Republicans huddled in the basement of the Capitol for a closed-door meeting Thursday to hear presentations from the two committee leaders leading the effort — Oregon Rep. Greg Walden and Texas Rep. Kevin Brady — who outlined plans to set up tax credits and restructuring how states will administer Medicaid programs that provide coverage for millions.
Members coming out of the meeting continued to stress they were unified on their goal and campaign promise to do away with the Affordable Care Act, but no draft language was was handed out. Most members described a more robust discussion of the House GOP’s “Better Way” health care proposal that they campaigned on in 2016.
“This is a complex issue, one of the members said ‘hey you’ve got to keep this simple.’ You can’t keep this simple. When you are talking about health care and rolling back 2,600 pages of the Affordable Care Act this is going to take some complexity,” Republican Rep. Mark Walker, the head of a group of fiscal conservatives, said after the meeting.
Many conservatives, despite the lack of details, said they are confident that there will be a vote in the first quarter of the year — a goal that House Speaker Paul Ryan has set.
But other members said their new target for moving legislation from committees to the House floor was sometime in mid-April.
In recent weeks, town halls in member’s districts have erupted with angry pushback from voters who are uneasy about the Republicans’ plans to transform the health care system.
At Thursday’s meeting, there was a PowerPoint presentation and members were supposed to get paper versions to bring home, but they weren’t ready in time for the meeting. Instead leaders promised to give each member packets with information so they will be armed with some more answers for voters.
A PowerPoint distributed after the meeting included quotes from Americans who had been negatively affected by the Affordable Care Act and included maps of just how much premiums had gone up in individual states and how few options there were in some places. The slide show included a briefing of the three-part plan to give regulatory relief through administrative action, repeal and replace using reconciliation and then move forward with additional legislation.
Michigan Rep. Bill Huizenga told reporters he wasn’t worried they still hasn’t seen a bill from leaders yet, noting that the Democrats’ efforts to design Obamacare took 14 months.
“We knew we haven’t gotten into this overnight,” Huizenga said. “We are not going to get out of it overnight.”
The official cost estimate of the GOP proposal is still a work in progress by the Congressional Budget Office. Members are awaiting the results.
“If it comes back and it’s out of the roof then it might take some more time to figure out how to pay for this,” Walker admitted.
Missouri GOP Rep. Ann Wagner downplayed the fact that leaders didn’t unveil actual legislation, telling reporters “I think we’ve got the outline of things that will be a part of a bill and part of a reconciliation package going along. We have had this in place for some time, and now we’re getting down to some of the very specifics.”

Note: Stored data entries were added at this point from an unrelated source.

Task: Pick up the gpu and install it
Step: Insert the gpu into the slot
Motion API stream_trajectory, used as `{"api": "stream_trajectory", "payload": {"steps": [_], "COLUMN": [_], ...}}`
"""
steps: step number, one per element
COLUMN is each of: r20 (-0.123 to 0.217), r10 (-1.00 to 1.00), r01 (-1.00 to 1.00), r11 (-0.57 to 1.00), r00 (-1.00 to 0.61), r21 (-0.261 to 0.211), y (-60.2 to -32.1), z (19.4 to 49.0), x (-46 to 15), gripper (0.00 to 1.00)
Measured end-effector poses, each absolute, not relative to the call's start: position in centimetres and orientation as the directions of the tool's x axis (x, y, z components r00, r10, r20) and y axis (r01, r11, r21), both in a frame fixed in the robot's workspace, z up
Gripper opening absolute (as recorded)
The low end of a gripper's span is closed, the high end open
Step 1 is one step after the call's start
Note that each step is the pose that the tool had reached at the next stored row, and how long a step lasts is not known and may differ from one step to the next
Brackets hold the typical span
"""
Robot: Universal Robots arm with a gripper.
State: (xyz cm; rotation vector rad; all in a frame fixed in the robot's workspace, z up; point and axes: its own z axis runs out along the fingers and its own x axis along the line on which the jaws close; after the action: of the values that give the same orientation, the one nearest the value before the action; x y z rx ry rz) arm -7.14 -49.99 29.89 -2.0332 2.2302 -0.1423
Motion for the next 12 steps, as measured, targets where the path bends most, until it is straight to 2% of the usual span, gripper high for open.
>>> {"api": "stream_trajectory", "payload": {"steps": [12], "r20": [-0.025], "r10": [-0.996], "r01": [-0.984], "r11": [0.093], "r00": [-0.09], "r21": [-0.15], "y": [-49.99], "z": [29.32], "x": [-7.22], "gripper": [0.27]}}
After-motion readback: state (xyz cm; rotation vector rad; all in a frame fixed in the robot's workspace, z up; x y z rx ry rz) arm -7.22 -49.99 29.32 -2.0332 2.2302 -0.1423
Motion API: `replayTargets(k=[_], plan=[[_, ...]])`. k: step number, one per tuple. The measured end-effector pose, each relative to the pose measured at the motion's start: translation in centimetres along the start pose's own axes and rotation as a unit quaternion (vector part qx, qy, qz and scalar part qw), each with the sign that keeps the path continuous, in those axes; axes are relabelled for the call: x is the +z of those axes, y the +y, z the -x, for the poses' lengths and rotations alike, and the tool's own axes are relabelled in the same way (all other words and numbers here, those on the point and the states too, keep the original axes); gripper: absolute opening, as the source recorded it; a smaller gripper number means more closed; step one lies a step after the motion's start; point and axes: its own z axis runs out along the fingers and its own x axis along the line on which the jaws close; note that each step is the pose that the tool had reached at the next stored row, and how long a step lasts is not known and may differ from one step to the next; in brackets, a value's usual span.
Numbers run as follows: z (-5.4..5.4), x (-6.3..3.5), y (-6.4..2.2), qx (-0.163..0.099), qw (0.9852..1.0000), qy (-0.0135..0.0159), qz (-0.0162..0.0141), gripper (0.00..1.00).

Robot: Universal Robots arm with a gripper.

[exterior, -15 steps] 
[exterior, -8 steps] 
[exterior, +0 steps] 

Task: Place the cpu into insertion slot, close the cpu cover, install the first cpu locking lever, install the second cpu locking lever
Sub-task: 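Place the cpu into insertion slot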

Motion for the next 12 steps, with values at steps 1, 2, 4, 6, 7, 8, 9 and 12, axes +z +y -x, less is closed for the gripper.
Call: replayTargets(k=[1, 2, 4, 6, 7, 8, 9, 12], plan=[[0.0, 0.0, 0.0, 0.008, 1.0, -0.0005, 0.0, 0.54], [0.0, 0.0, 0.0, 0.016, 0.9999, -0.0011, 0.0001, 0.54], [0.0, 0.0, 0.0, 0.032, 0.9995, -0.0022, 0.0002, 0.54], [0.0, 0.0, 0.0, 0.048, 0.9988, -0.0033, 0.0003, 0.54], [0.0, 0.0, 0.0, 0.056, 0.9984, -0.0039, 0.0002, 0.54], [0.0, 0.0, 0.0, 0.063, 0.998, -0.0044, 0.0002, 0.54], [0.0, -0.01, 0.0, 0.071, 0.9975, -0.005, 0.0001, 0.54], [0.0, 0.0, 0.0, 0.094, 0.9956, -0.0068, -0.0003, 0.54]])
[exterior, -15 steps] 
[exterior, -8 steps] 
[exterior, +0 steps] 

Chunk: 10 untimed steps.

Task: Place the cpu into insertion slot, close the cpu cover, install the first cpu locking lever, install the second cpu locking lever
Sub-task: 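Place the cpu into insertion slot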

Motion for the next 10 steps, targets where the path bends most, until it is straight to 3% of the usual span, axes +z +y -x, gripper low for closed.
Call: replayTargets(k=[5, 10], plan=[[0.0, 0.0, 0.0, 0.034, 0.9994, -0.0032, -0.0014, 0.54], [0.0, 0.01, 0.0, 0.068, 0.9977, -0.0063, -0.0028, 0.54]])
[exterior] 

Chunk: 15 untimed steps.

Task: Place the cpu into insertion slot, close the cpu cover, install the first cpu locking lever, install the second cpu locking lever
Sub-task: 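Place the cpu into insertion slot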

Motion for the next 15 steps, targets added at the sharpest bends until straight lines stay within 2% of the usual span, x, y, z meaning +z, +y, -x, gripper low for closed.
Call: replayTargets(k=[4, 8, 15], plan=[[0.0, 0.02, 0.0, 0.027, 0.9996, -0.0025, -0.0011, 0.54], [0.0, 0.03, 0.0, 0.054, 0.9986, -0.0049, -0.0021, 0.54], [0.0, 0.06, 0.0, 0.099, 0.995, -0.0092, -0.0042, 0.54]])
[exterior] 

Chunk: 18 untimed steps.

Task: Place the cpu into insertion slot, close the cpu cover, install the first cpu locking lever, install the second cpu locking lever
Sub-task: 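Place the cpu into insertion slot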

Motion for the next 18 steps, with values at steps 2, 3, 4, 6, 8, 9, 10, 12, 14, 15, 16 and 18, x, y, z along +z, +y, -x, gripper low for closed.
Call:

Trump’s man aims to reassure GOP

Newly installed Health and Human Services Secretary Tom Price, who recently resigned his House seat, attended the meeting and pledged “the president is all-in on this.”
But GOP leaders are concerned that the window for action is tight and they are scrambling to corral members around a proposal. The more time they take the more that counter-pressures from the right and left — to speed up or slow down the process — are making their job more difficult. They are using a budget procedure known as reconciliation to repeal major planks of the law and begin the process of replacing it. This process allows them to pass the measure with a simple majority in the Senate. But they want to use a similar strategy for tax reform so they are mindful of the need to get bill moving soon so they can tackle other issues this spring.
Price discussed the need to stick with the timeline the leaders set out. “Let’s not miss this opportunity. Let’s go shoulder to shoulder, arm to arm,” he said.
But multiple members from across the ideological spectrum stressed that a lot of decisions still hadn’t been made on key issues.
“So there’s obviously unanswered questions and — no shocker here — we have differences of opinion even within our conference,” Huizenga told reporters.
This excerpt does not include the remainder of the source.